-- Task goal --
Wherever a line of the listing holds the string "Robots", copy that line.

-- Supplied material --
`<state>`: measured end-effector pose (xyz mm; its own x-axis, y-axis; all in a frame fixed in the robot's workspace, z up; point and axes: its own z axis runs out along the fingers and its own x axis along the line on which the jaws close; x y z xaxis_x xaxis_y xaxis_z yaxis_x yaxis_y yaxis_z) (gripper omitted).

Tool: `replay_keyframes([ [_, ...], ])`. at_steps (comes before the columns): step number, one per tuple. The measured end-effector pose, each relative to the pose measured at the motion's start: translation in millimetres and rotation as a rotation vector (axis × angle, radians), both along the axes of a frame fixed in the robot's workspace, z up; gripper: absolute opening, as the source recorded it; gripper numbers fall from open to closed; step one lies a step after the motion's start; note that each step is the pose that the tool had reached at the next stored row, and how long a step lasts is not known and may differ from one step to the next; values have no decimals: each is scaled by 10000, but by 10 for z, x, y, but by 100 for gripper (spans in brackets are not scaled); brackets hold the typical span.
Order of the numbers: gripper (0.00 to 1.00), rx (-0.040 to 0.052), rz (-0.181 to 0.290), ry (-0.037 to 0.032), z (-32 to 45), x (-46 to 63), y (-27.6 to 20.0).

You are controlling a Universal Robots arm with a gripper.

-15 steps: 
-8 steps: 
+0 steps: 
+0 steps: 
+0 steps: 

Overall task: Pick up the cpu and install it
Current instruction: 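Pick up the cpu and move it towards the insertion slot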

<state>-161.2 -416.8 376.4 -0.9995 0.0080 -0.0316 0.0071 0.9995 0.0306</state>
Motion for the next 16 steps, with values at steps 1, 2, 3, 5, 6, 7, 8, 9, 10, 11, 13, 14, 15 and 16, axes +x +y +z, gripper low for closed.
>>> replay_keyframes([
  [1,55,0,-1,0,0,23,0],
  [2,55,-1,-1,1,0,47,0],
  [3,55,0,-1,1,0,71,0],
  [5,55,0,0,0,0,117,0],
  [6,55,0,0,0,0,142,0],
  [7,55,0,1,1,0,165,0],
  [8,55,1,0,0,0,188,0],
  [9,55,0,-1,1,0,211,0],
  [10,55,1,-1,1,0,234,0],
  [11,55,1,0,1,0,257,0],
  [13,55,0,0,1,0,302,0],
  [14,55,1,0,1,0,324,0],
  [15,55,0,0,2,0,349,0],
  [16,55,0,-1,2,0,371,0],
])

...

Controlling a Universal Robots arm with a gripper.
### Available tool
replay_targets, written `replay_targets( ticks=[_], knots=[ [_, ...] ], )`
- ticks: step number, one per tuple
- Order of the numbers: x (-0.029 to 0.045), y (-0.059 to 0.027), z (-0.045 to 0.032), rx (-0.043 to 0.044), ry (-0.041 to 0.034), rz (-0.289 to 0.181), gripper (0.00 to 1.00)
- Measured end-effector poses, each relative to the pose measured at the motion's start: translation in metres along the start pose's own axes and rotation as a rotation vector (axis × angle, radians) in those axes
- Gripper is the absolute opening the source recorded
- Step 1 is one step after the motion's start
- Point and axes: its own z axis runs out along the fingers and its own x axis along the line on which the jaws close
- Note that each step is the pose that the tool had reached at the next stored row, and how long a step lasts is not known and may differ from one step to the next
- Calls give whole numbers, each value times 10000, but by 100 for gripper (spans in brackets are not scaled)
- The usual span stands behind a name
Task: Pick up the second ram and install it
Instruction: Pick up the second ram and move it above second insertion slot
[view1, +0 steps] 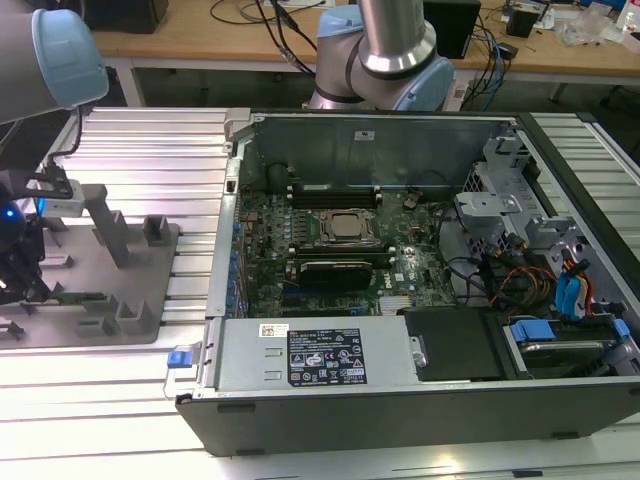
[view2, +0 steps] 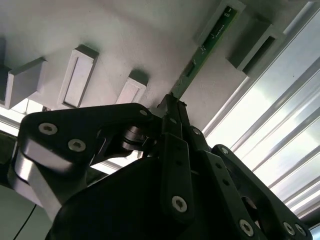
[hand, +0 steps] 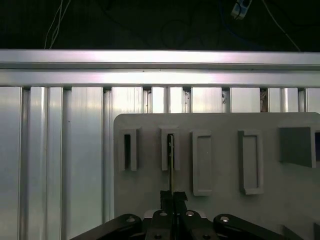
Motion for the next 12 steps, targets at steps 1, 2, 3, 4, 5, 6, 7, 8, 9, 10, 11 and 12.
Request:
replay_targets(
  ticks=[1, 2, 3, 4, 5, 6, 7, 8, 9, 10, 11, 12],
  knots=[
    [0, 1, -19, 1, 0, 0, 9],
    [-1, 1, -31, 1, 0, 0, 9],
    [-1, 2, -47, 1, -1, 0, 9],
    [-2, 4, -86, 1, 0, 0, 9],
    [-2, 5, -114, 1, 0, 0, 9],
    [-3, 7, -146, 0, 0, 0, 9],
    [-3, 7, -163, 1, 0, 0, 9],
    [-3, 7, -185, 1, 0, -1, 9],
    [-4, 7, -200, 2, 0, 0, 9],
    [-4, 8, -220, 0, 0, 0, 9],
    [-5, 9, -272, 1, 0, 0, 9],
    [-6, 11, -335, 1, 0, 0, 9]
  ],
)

-- Output for this exercise --
You are controlling a Universal Robots arm with a gripper.
Controlling a Universal Robots arm with a gripper.

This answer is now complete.